▶ **What you should do**
Every line of the entries below from the one containing "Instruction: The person" to the one containing "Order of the", both ends included, must be written out exactly. No other line belongs in the answer.

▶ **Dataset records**
☆ ☆ ☆ ☆
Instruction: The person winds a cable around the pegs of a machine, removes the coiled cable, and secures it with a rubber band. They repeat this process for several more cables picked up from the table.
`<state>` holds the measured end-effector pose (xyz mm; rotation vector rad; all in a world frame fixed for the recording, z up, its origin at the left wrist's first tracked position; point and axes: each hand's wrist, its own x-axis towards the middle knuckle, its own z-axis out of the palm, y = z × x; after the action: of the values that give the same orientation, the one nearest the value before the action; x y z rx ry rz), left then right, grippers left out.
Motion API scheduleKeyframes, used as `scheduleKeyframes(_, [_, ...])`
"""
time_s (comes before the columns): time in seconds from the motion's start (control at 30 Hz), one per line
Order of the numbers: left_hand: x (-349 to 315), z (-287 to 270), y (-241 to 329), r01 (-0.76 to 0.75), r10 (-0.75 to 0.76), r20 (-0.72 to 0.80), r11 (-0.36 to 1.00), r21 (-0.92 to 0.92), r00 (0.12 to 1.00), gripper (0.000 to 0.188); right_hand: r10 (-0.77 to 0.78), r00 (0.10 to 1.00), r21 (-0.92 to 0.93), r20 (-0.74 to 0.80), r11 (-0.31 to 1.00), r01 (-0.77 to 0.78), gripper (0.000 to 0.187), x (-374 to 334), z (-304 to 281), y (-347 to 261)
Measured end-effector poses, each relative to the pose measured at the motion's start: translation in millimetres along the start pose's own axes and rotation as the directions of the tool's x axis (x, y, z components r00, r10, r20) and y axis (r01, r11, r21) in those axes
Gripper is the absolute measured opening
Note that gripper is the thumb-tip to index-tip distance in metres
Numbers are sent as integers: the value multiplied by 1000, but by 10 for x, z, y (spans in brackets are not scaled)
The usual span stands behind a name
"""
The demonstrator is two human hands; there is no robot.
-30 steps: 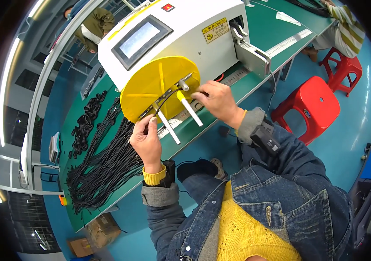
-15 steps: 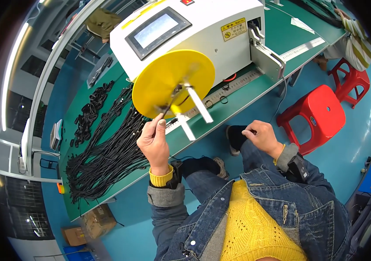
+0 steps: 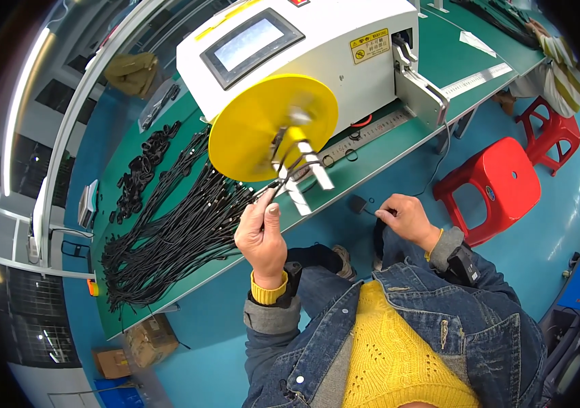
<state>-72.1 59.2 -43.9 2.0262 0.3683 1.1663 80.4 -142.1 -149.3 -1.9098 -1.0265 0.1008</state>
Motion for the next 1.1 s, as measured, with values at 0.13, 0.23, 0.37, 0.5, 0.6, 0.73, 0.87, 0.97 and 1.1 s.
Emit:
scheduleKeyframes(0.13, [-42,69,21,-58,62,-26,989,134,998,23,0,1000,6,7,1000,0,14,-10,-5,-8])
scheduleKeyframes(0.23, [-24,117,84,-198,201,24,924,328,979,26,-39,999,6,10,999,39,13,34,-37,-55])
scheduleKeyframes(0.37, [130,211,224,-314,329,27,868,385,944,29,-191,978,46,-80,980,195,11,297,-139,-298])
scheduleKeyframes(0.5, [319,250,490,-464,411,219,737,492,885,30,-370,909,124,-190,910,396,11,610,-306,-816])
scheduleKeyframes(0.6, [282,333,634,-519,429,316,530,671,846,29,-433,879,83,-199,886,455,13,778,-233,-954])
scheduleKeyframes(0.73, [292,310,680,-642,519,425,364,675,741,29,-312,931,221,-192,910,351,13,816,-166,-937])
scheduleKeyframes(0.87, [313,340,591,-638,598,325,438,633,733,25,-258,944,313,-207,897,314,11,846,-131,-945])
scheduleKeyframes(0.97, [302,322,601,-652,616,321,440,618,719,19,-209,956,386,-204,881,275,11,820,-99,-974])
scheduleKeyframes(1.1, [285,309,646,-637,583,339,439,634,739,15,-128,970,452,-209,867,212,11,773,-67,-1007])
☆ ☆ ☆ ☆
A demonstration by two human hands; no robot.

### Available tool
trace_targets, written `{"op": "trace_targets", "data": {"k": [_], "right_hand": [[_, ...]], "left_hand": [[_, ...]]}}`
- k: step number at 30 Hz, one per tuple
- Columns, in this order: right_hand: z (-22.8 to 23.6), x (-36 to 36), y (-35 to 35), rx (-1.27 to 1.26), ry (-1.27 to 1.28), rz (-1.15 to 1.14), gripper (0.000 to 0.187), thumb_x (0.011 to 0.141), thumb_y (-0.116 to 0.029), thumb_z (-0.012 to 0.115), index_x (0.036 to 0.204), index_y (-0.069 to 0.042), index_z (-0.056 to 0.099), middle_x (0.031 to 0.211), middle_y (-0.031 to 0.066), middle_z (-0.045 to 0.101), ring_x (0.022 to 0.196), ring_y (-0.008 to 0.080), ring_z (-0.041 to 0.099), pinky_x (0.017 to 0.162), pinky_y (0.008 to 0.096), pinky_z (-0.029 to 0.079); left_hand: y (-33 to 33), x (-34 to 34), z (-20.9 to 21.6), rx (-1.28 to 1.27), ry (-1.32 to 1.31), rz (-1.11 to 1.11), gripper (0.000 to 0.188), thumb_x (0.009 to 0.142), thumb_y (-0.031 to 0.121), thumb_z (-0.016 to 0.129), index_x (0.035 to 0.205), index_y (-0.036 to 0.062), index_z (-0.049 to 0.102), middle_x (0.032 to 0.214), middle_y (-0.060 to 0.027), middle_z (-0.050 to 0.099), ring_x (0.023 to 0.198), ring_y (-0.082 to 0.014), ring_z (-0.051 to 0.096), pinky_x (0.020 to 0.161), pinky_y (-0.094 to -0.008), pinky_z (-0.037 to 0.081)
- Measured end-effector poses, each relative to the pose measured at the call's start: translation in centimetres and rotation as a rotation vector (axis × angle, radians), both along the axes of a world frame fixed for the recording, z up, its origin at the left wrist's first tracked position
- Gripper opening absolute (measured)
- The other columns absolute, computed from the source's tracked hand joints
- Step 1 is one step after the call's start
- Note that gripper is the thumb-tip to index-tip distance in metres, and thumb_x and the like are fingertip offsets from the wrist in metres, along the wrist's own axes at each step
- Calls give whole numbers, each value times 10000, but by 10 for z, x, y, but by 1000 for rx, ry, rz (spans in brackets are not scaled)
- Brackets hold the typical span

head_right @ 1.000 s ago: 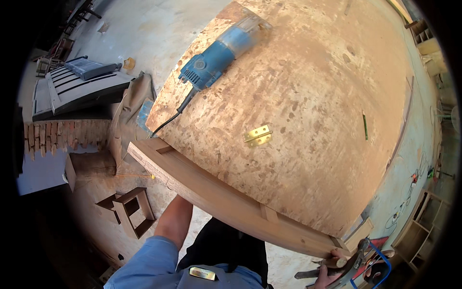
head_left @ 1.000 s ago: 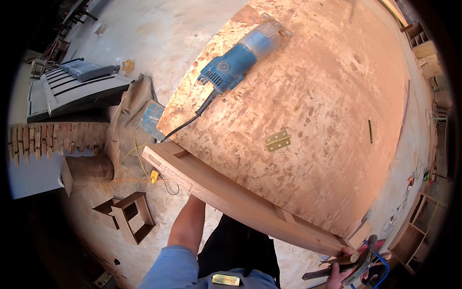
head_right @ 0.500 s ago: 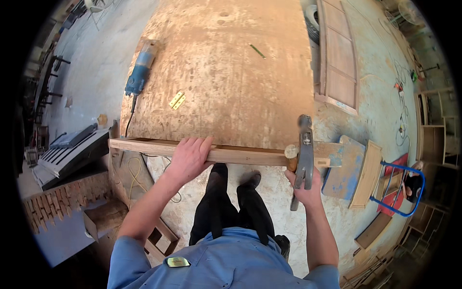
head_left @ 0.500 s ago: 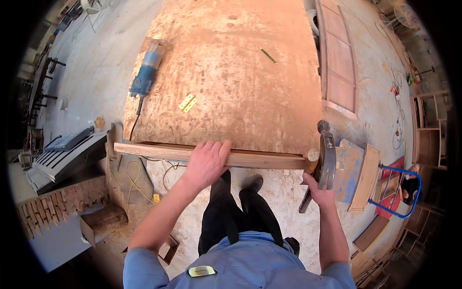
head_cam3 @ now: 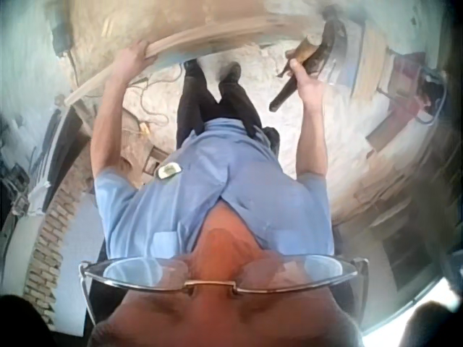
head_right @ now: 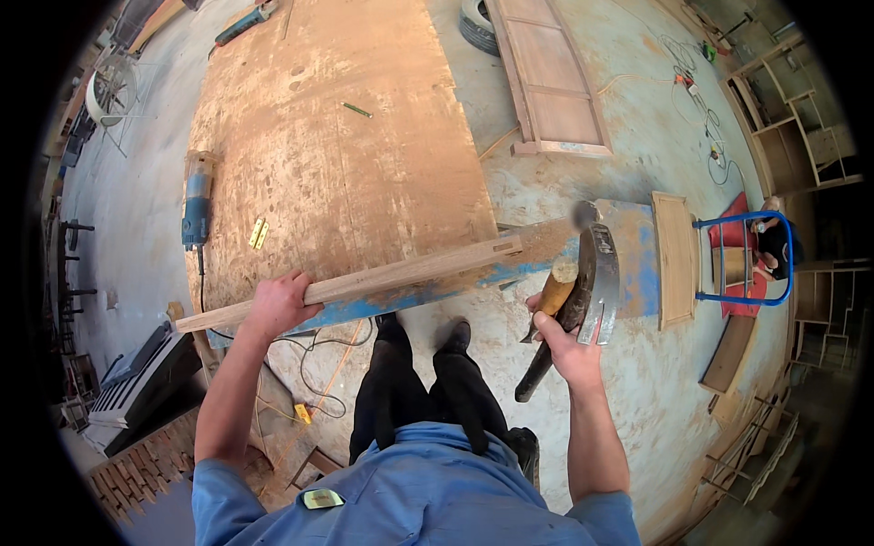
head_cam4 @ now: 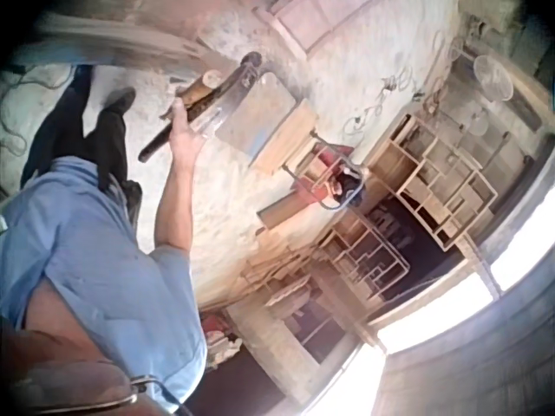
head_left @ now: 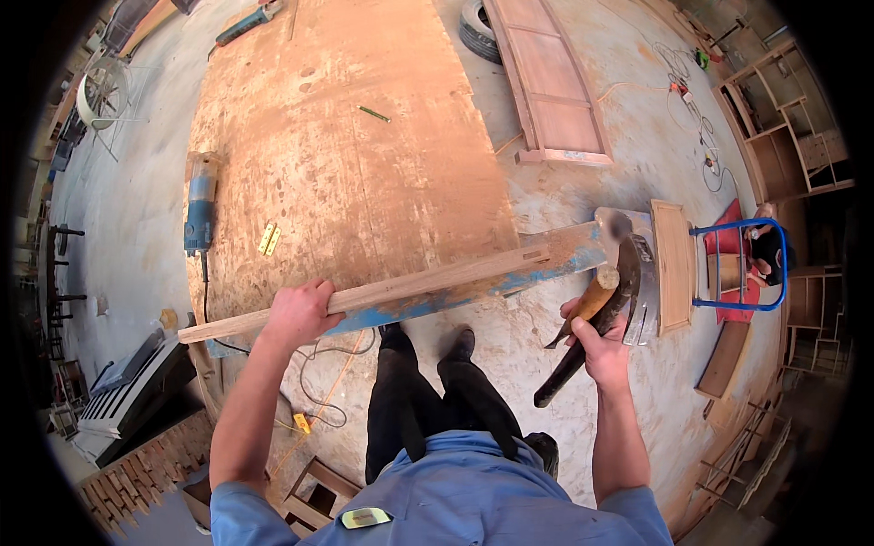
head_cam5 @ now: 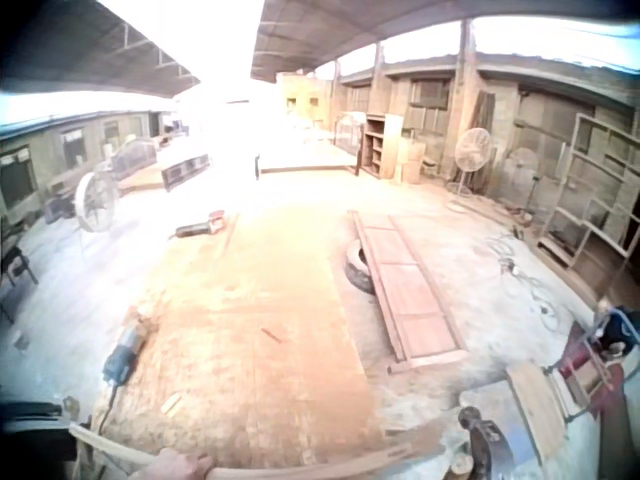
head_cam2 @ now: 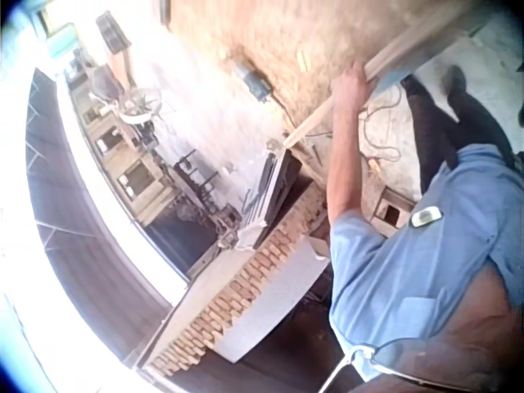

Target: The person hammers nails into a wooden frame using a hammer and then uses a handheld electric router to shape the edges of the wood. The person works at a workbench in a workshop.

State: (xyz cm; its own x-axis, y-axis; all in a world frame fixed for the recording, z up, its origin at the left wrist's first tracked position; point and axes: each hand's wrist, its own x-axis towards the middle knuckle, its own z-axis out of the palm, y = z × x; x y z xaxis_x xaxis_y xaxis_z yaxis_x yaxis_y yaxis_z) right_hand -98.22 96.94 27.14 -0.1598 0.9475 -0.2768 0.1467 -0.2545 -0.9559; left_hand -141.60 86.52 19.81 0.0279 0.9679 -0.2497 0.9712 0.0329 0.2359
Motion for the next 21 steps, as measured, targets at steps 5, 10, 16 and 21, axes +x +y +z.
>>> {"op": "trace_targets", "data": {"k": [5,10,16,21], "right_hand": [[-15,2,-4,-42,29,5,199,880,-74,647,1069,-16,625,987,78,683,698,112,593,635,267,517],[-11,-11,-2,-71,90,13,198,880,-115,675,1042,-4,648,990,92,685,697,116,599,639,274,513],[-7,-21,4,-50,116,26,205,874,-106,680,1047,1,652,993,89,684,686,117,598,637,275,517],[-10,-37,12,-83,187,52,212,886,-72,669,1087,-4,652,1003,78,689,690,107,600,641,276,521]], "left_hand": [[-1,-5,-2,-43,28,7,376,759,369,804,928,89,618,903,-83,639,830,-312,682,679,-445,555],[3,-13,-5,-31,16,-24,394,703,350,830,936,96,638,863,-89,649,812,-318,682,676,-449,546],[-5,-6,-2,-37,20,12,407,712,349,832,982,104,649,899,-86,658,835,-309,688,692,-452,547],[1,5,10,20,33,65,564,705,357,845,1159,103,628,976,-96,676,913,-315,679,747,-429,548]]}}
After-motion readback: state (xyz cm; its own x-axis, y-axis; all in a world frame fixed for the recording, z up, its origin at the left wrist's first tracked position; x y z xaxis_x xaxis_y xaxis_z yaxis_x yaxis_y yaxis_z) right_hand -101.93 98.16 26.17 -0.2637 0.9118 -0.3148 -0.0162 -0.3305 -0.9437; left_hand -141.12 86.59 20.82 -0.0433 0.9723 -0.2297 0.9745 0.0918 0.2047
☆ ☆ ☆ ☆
▶ **Answer to the problem**
Instruction: The person winds a cable around the pegs of a machine, removes the coiled cable, and secures it with a rubber band. They repeat this process for several more cables picked up from the table.
`<state>` holds the measured end-effector pose (xyz mm; rotation vector rad; all in a world frame fixed for the recording, z up, its origin at the left wrist's first tracked position; point and axes: each hand's wrist, its own x-axis towards the middle knuckle, its own z-axis out of the palm, y = z × x; after the action: of the values that give the same orientation, the one nearest the value before the action; x y z rx ry rz), left then right, grippers left out.
Motion API scheduleKeyframes, used as `scheduleKeyframes(_, [_, ...])`
"""
time_s (comes before the columns): time in seconds from the motion's start (control at 30 Hz), one per line
Order of the numbers: left_hand: x (-349 to 315), z (-287 to 270), y (-241 to 329), r01 (-0.76 to 0.75), r10 (-0.75 to 0.76), r20 (-0.72 to 0.80), r11 (-0.36 to 1.00), r21 (-0.92 to 0.92), r00 (0.12 to 1.00), gripper (0.000 to 0.188); right_hand: r10 (-0.77 to 0.78), r00 (0.10 to 1.00), r21 (-0.92 to 0.93), r20 (-0.74 to 0.80), r11 (-0.31 to 1.00), r01 (-0.77 to 0.78), gripper (0.000 to 0.187), x (-374 to 334), z (-304 to 281), y (-347 to 261)

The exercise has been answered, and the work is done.